[Your objective] From the listing below, reproduce word for word the part that opens with the line containing "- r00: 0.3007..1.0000" and closes with the line containing "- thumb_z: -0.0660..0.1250"; reproduce nothing else.

---

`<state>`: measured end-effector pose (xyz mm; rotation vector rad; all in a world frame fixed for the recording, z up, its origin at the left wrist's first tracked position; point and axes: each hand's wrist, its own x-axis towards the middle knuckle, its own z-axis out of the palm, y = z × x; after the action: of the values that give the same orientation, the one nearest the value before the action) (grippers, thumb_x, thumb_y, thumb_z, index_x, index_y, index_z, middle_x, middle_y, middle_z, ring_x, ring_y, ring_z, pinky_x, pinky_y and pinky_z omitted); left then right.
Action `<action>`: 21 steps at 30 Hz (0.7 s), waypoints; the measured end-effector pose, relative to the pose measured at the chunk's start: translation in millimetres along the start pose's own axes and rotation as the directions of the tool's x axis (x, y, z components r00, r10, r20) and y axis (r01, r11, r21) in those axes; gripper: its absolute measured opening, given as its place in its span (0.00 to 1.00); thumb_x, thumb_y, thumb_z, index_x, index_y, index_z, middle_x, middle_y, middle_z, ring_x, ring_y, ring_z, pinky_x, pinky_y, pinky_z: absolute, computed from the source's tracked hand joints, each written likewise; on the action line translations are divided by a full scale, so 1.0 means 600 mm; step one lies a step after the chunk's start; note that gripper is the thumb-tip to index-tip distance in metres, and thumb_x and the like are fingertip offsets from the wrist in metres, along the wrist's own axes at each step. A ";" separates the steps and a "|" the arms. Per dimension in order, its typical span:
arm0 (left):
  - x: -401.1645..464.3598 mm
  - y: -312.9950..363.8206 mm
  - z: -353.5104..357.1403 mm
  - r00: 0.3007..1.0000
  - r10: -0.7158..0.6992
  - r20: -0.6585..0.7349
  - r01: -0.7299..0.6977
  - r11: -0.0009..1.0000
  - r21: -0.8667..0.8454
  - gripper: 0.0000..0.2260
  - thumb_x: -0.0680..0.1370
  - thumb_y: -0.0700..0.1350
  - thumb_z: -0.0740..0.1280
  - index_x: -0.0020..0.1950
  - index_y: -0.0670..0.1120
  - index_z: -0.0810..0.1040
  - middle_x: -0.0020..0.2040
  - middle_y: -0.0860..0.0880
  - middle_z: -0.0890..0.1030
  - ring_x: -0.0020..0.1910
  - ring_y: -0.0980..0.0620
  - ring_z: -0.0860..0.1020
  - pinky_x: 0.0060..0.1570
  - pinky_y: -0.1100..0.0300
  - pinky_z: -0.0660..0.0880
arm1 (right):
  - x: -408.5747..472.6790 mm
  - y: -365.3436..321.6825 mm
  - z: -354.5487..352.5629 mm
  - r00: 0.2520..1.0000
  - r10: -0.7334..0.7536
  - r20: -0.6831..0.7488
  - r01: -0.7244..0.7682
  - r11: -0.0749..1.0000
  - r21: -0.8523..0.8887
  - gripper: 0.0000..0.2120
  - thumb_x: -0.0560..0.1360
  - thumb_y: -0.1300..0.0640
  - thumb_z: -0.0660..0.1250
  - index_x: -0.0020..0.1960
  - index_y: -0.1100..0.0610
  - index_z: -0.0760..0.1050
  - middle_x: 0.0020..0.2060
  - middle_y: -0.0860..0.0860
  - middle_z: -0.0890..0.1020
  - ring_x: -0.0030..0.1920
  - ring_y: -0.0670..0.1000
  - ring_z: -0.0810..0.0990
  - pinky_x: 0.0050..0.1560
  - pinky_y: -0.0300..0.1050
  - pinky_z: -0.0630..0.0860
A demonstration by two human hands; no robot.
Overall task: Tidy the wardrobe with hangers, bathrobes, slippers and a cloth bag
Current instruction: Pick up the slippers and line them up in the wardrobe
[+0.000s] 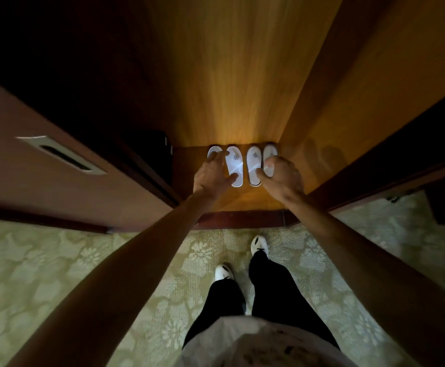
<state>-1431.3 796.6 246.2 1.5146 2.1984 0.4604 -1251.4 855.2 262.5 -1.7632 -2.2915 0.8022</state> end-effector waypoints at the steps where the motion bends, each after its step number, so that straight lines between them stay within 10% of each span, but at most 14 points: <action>1: -0.015 0.006 -0.016 1.000 0.023 -0.010 -0.022 1.000 0.004 0.28 0.74 0.52 0.75 0.72 0.50 0.71 0.67 0.48 0.76 0.64 0.46 0.77 0.58 0.48 0.78 | -0.019 -0.016 -0.012 1.000 -0.016 -0.015 0.016 1.000 0.003 0.21 0.78 0.43 0.65 0.62 0.57 0.77 0.57 0.53 0.82 0.59 0.55 0.80 0.56 0.50 0.77; 21: -0.230 -0.009 -0.376 0.951 0.161 -0.264 -0.050 0.923 0.382 0.17 0.83 0.52 0.60 0.72 0.52 0.69 0.47 0.47 0.84 0.47 0.46 0.84 0.48 0.48 0.81 | -0.198 -0.285 -0.104 0.936 -0.348 0.059 0.350 0.936 -0.026 0.21 0.78 0.47 0.66 0.68 0.54 0.74 0.61 0.51 0.81 0.60 0.54 0.80 0.55 0.46 0.75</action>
<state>-1510.4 658.9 457.8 1.8737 2.5513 0.3283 -1335.7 735.6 423.3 -1.2987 -2.5633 0.7502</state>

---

[Answer to this exercise]
  - r00: 0.3007..1.0000
  - r10: -0.7158..0.6992
  - r20: -0.6585..0.7349
  - r01: -0.7299..0.6977
  - r11: -0.0009..1.0000
  - r21: -0.8667..0.8454
  - gripper: 0.0000..0.2260
  - thumb_x: -0.0680..0.1370
  - thumb_y: -0.0700..0.1350
  - thumb_z: -0.0740..0.1280
  - index_x: -0.0020..0.1950
  - index_y: -0.0670..0.1120
  - index_z: -0.0810..0.1040
  - middle_x: -0.0020..0.2040
  - middle_y: -0.0860..0.0880
  - middle_z: -0.0890..0.1030
  - ring_x: -0.0020..0.1910
  - ring_y: -0.0980..0.0620
  - ring_z: -0.0860..0.1020
  - pinky_x: 0.0060..0.1570
  - pinky_y: -0.1100..0.0300
  - pinky_z: -0.0660..0.0880
arm1 (right):
  - x: -408.5747..472.6790 mm
  - y: -365.3436..321.6825 mm
  - z: -354.5487..352.5629 mm
  - r00: 0.2520..1.0000
  - r10: -0.7334..0.7536
  - r20: -0.6831..0.7488
  - r01: -0.7244..0.7682
  - r11: -0.0749..1.0000
  - r21: -0.8523..0.8887
  - gripper: 0.0000..0.2120
  - thumb_x: -0.0560..0.1360
  - thumb_y: -0.1300..0.0640
  - thumb_z: -0.0660..0.1250

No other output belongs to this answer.